More complex plugins can work with vector databases to extract and use documents. This approach is likely best used for applications that need to work with a user’s document stores, which can be pre-processed with embeddings and indexed with a vector search to speed up accessing complex business information that can generate documents based on responses from other applications, using the most relevant content to structure any generated text.

Converting existing Microsoft Teams apps into plugins

Another interesting option is using existing Teams message extensions with the Microsoft 365 Copilot.
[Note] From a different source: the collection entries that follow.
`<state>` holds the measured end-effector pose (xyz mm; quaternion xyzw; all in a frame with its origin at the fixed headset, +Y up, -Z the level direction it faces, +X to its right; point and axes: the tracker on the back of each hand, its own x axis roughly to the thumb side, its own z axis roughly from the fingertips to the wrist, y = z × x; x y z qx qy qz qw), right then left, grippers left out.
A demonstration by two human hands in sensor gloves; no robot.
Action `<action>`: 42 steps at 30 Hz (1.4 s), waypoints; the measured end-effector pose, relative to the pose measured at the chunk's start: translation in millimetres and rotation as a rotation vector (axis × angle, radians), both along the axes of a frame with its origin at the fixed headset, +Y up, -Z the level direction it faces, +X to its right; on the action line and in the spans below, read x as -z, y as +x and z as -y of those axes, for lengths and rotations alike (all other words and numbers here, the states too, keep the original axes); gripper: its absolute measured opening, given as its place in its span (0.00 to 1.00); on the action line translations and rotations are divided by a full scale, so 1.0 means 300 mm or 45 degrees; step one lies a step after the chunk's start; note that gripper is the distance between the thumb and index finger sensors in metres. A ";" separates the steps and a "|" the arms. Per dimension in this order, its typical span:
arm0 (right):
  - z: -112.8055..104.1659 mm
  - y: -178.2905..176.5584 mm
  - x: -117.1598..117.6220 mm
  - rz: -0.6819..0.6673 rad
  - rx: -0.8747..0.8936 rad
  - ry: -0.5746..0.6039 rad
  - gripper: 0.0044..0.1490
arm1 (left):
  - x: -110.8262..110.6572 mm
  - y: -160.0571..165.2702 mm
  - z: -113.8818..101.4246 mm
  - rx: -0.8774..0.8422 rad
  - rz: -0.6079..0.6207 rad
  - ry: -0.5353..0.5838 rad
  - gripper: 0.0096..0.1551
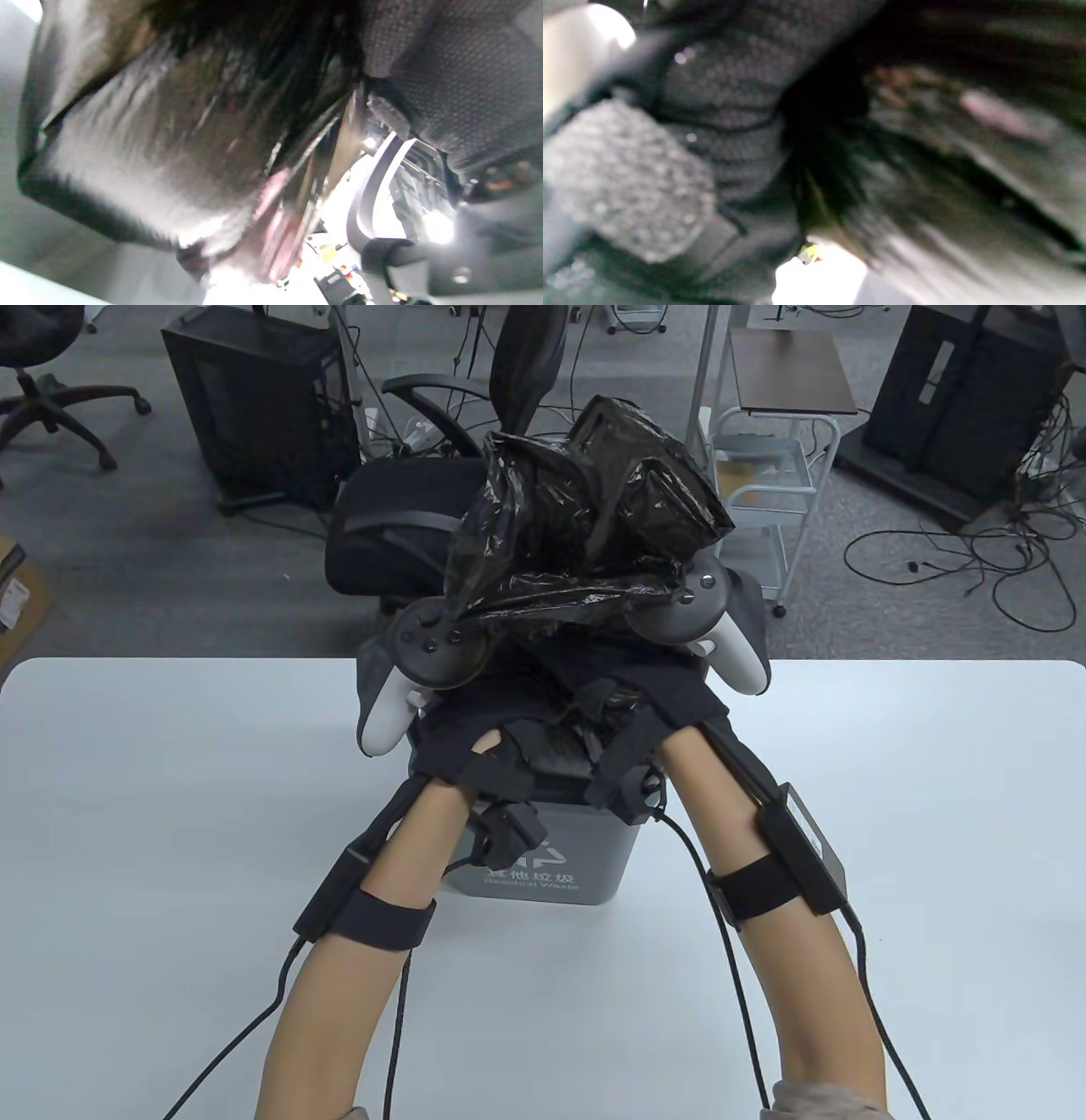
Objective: Twist garbage bag top to tighten it
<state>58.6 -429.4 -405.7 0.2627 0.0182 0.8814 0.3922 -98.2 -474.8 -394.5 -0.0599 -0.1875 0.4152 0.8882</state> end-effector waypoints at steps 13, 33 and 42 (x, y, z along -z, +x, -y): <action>-0.006 0.012 0.003 -0.013 0.093 0.025 0.29 | -0.025 0.001 0.004 0.211 -0.116 0.134 0.25; -0.050 -0.039 -0.072 0.133 -0.141 0.218 0.32 | -0.051 0.036 -0.002 0.097 -0.119 0.106 0.70; -0.055 -0.025 -0.061 0.035 -0.027 0.095 0.32 | -0.039 0.015 -0.006 -0.040 -0.033 0.099 0.33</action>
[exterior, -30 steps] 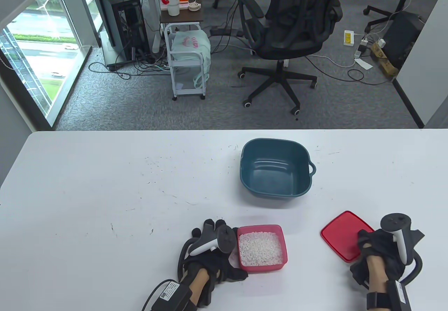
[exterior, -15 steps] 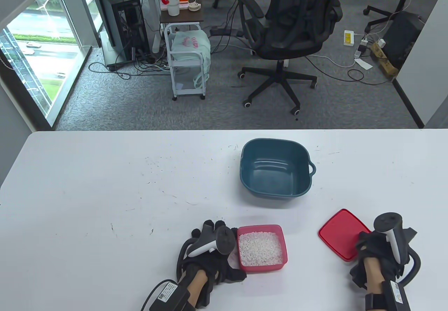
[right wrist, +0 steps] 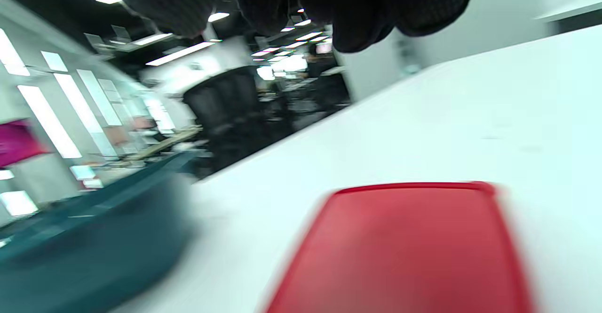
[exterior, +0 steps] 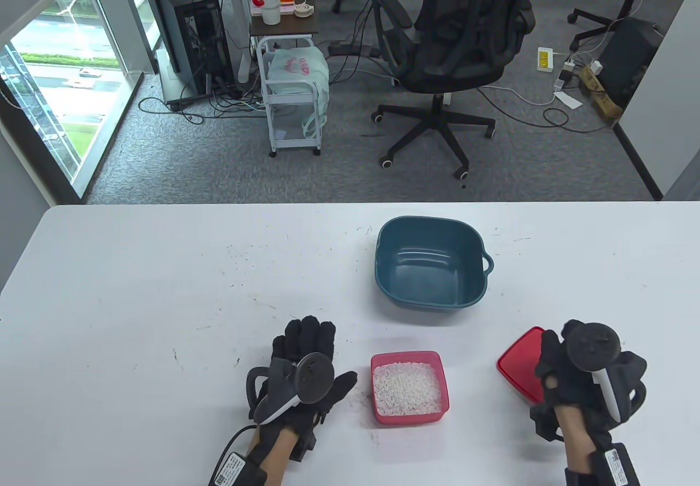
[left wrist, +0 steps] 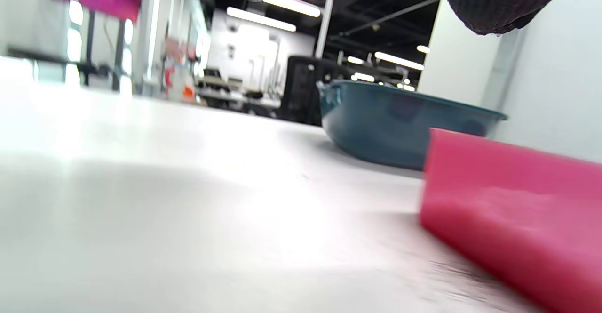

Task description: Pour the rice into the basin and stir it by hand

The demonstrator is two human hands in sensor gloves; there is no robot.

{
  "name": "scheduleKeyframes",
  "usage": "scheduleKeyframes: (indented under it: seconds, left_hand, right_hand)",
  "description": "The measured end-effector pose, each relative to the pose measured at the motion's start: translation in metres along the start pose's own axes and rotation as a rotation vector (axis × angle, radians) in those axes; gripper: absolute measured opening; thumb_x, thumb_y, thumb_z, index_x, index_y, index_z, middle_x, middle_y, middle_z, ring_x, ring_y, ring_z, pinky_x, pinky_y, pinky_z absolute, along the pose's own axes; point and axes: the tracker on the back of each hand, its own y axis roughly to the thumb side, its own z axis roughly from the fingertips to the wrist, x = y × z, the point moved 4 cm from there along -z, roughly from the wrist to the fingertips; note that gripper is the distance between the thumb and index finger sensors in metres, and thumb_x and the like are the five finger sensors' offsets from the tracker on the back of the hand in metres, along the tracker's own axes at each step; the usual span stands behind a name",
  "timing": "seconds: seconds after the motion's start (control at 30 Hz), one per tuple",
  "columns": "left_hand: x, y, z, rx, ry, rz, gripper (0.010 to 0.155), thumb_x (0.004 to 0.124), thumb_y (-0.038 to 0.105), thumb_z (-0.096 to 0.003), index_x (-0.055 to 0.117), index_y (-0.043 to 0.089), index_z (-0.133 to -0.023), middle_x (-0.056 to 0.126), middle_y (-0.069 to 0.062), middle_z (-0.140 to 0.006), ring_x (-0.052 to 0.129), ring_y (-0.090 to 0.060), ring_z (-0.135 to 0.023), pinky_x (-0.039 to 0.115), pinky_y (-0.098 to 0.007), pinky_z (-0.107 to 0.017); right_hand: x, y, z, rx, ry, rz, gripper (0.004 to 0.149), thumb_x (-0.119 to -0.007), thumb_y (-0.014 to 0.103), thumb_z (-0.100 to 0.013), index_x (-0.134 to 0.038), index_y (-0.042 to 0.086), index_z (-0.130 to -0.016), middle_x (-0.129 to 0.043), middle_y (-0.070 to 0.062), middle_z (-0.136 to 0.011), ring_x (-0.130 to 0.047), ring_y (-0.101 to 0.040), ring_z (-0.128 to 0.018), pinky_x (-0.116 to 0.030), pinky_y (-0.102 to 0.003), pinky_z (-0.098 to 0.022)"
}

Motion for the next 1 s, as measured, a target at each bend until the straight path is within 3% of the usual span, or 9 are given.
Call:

This approach can simplify quickly adding AI to existing Teams bots, linking a user’s web services to the Copilot via the bot framework. What’s most important here is ensuring the app description and the skill parameters are used to construct the Copilot LLM prompt along with any content requests in the extension. Outputs are delivered as adaptive cards embedded in chat sessions. There’s even the option of modifying an extension to make it a fully conversational system, working through the GPT-4 model that underlies most Microsoft Copilots.

Microsoft’s approach to extending Bing and its other Copilots is a good one for now. It is still the early days of generative AI, so having a standard plugin format makes a lot of sense, allowing APIs to support more than one AI platform and reducing the need to build the same plugin many different times. Code that works with ChatGPT will work in Bing Chat and Microsoft 365 and anywhere else Microsoft adds Copilot functionality in the future.